Think the old pony may well be shocked to go to his second show of the show, so could well be fun


----------



## stencilface (27 October 2011)

Something like this?

http://www.hm.com/gb/product/92370?article=92370-A


----------



## Ladylina83 (27 October 2011)

I've been beaten before by people in shirt tie and a bodywarmer and I show sports horse youngstock. ( the smarter fitted type )

I always wear a jacket but you can get away with out one so don't panic


----------



## Kenzo (27 October 2011)

If your not wanting to buy a proper riding jacket in tweed, although plenty of second hand ones on ebay, (I just sold a hacking jacket complete with yellow shirt and dotty show tie) for £30.00, anyway I've spotted this, although it's not a traditional riding style, it looks pretty much the same and you can wear it for cash a well...if your into tweed that is, it's a joules one, I really like it, it would look smart enough to use for inhand showing with some beigh trousers and shirt and tie.

http://www.ebay.co.uk/itm/Joules-La...=UK_Women_s_Coats_Jackets&hash=item1e67d0e6f6


----------



## Kenzo (27 October 2011)

Or a bit of RL? 

http://www.ebay.co.uk/itm/RALPH-LAU...=UK_Women_s_Coats_Jackets&hash=item2568bd9161


----------



## stencilface (27 October 2011)

Oh dear, I do like the joules jackets, and I now fear that a visit to the local horse shop is now in order (as ebay one won't get here in time) as I know they have the nice jackets in there, why kenzo, why did you do this?!


----------



## Kenzo (27 October 2011)

Stencilface said:



			Oh dear, I do like the joules jackets, and I now fear that a visit to the local horse shop is now in order (as ebay one won't get here in time) as I know they have the nice jackets in there, why kenzo, why did you do this?! 

Click to expand...

sos hun  not sure if that style of tweed jacket will be currently in shops at the moment, you might just have to double check just in case it was last seasons for example, as they tend to be various styles knocking about but if you look on the Joules website at the latest styles then that will be a safe bet, or you could give the shop at the designer place (in York) a ring and see if they will be getting any in as you'll get a bit knocked off.

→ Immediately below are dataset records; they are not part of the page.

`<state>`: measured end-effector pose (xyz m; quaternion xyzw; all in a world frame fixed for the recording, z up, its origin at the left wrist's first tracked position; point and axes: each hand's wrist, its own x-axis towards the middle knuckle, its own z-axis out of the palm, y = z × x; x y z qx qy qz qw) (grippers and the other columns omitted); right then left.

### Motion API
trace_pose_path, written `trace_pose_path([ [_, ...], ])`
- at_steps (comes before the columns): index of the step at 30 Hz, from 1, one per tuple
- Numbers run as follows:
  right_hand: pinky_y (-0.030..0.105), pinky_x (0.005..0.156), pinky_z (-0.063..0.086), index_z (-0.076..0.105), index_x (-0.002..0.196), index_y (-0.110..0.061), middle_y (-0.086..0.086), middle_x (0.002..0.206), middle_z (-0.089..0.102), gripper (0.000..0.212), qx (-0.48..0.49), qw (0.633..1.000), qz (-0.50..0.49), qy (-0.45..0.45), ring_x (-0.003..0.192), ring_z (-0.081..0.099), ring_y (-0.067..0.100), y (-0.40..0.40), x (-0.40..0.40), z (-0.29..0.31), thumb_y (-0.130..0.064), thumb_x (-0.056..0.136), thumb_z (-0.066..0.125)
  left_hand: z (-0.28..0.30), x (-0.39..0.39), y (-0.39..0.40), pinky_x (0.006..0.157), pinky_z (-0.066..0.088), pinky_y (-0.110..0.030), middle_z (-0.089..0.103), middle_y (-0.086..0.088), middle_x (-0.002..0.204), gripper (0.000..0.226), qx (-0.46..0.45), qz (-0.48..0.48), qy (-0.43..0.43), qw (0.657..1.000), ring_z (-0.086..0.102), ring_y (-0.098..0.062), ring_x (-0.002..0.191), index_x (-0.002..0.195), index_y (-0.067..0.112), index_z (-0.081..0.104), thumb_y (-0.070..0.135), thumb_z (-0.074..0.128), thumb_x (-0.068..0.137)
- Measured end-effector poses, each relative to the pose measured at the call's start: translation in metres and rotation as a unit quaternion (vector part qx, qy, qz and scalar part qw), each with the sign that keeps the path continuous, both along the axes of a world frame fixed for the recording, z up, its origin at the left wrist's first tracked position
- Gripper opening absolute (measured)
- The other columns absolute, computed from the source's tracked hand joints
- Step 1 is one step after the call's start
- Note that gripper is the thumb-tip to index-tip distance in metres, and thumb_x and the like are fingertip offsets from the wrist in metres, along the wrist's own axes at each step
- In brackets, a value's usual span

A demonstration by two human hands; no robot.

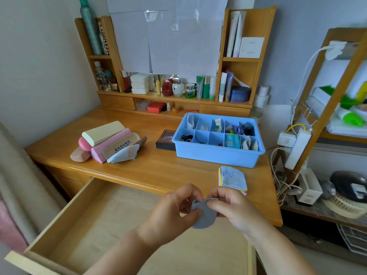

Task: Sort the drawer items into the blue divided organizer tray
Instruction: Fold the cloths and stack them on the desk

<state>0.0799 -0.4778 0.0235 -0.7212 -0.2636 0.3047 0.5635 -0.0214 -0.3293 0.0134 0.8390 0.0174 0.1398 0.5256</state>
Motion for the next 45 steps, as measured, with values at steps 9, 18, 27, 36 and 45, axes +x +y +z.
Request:
trace_pose_path([
  [9, 0.016, 0.061, 0.045, 0.06, 0.08, -0.01, -0.002, 0.068, 0.061, 0.013, 0.057, 0.993, 0.036, 0.094, 0.063, 0.056, 0.006, -0.019, -0.016, -0.002, -0.002, 0.09, 0.055, -0.003, -0.017, -0.011, 0.06, 0.042, -0.031, 0.056, -0.009, 0.068, 0.021, -0.147, -0.008, 0.061, 0.987, 0.052, -0.019, 0.058, 0.083, 0.009, 0.051, 0.015, 0.069, 0.075],
  [18, 0.029, 0.07, 0.038, 0.063, 0.078, -0.015, -0.001, 0.073, 0.062, 0.017, 0.039, 0.998, 0.018, 0.043, 0.074, 0.053, 0.012, -0.023, -0.005, -0.003, -0.005, 0.09, 0.058, 0.005, -0.015, -0.01, 0.063, 0.047, -0.028, 0.068, -0.005, 0.089, 0.043, -0.118, 0.009, 0.102, 0.988, 0.059, -0.015, 0.07, 0.099, 0.02, 0.065, 0.049, 0.073, 0.069],
  [27, 0.015, 0.053, 0.039, 0.071, 0.072, -0.022, -0.008, 0.055, 0.057, 0.015, -0.04, 0.997, -0.043, -0.052, 0.052, 0.047, 0.007, -0.003, 0.015, -0.017, -0.011, 0.082, 0.07, -0.009, 0.013, 0.005, 0.045, 0.045, -0.021, 0.062, -0.005, 0.051, 0.011, -0.144, 0.082, 0.147, 0.975, 0.054, -0.012, 0.043, 0.076, 0.009, 0.065, 0.008, 0.065, 0.087],
  [36, 0.016, 0.082, 0.045, 0.063, 0.077, -0.027, -0.016, 0.102, 0.068, 0.022, -0.069, 0.941, -0.041, -0.33, 0.093, 0.062, 0.004, 0.04, 0.07, -0.019, -0.006, 0.083, 0.066, -0.038, 0.075, 0.037, 0.081, 0.046, -0.008, 0.066, 0.021, 0.105, 0.02, 0.045, 0.153, -0.013, 0.987, 0.063, 0.004, 0.094, 0.074, 0.022, 0.06, 0.008, 0.072, 0.08],
  [45, 0.039, 0.092, 0.046, 0.068, 0.072, -0.021, -0.008, 0.082, 0.067, 0.023, -0.246, 0.801, 0.021, -0.545, 0.095, 0.061, 0.019, 0.071, 0.081, -0.044, 0.001, 0.068, 0.066, -0.057, 0.092, 0.079, 0.11, 0.03, -0.035, 0.069, 0.008, 0.104, 0.015, 0.321, 0.087, 0.008, 0.943, 0.055, -0.012, 0.112, 0.093, 0.02, 0.069, 0.017, 0.057, 0.085],
])
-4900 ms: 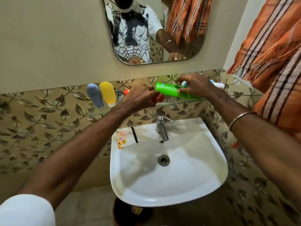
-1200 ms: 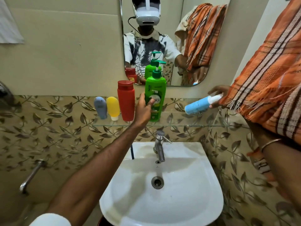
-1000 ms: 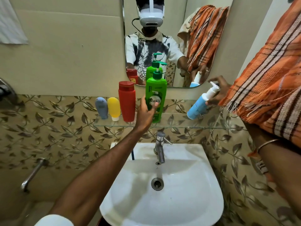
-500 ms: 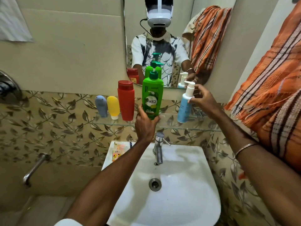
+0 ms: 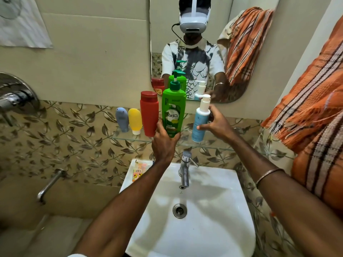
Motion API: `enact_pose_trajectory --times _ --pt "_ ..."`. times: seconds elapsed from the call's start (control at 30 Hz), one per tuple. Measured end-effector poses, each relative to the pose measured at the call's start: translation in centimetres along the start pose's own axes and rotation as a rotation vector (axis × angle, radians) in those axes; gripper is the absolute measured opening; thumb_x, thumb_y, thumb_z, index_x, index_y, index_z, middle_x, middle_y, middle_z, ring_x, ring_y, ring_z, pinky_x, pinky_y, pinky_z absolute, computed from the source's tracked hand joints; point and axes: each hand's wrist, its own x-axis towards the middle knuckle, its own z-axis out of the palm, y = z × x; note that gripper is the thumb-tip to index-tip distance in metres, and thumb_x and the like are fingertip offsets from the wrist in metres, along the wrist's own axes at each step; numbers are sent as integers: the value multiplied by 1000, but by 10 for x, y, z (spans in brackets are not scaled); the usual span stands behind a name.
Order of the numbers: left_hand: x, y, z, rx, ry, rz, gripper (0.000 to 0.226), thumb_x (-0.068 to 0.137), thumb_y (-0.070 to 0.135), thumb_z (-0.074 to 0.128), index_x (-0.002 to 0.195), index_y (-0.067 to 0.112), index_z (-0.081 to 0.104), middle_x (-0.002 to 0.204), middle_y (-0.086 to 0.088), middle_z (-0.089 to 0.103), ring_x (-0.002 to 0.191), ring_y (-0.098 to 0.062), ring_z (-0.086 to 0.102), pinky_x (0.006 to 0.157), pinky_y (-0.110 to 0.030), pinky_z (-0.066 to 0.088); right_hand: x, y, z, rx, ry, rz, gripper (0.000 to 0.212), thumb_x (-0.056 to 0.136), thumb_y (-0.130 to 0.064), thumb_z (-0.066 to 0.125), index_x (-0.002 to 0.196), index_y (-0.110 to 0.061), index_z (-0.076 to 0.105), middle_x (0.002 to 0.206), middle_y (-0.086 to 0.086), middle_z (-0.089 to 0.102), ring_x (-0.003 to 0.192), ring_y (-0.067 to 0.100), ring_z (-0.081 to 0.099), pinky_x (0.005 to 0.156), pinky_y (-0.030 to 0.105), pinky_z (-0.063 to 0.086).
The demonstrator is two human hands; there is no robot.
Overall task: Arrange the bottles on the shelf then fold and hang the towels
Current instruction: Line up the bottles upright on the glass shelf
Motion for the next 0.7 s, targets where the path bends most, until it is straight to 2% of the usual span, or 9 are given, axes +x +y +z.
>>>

hang on... http://www.joules.com/en-GB/2/Collections-Tweed/c01c01.r20.1

Loving the Beverley waistcoate in green!


----------



## stencilface (27 October 2011)

I know - they're lovely, just looked at them - designer outlet it might be, OH has been saying he's going to take me shopping maybe I can convince him the jacket/waistcoat is for work?!  (I could wear it for work, but countrywear would look out of place in my office!  )


----------



## Kenzo (27 October 2011)

Stencilface said:



			I know - they're lovely, just looked at them - designer outlet it might be, OH has been saying he's going to take me shopping maybe I can convince him the jacket/waistcoat is for work?!  (I could wear it for work, but countrywear would look out of place in my office!  )
		
Click to expand...

Yeah I know what you mean, tweed is not often seen in the area where our office is, Adidas2 stripe with a hint of Rockport maybe lol, people would be asking where I'd left fishing rod!


----------



## stencilface (27 October 2011)

Ha!  Its more pinstripes near me, or the guy I saw yesterday in a loud (black/grey) checked suit - gotta love bankers 

I sneak through in my muddy jeans - its from the site work, not the horse - honest


----------